Copy exactly the lines from the beginning of the data down to and including the line holding "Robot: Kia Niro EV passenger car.", without any pictures.

Segment Open

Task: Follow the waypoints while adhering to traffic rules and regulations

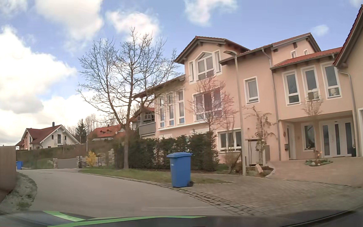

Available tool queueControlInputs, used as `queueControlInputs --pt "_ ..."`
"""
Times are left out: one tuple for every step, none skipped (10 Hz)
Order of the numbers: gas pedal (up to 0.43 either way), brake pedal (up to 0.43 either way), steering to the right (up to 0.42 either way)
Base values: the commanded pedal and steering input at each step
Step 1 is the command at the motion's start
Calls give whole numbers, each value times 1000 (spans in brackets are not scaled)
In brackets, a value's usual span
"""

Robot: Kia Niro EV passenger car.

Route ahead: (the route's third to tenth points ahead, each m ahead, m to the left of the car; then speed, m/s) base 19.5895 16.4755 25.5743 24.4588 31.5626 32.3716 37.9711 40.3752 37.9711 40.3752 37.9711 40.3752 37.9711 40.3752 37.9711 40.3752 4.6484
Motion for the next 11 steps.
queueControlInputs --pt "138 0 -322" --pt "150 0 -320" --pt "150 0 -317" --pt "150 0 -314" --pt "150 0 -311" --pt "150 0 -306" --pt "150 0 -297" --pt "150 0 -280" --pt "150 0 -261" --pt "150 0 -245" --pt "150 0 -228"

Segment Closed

◆ Exercise result:
Task: Follow the waypoints while adhering to traffic rules and regulations


Available tool queueControlInputs, used as `queueControlInputs --pt "_ ..."`
"""
Times are left out: one tuple for every step, none skipped (10 Hz)
Order of the numbers: gas pedal (up to 0.43 either way), brake pedal (up to 0.43 either way), steering to the right (up to 0.42 either way)
Base values: the commanded pedal and steering input at each step
Step 1 is the command at the motion's start
Calls give whole numbers, each value times 1000 (spans in brackets are not scaled)
In brackets, a value's usual span
"""

Robot: Kia Niro EV passenger car.

Nothing more belongs to this answer.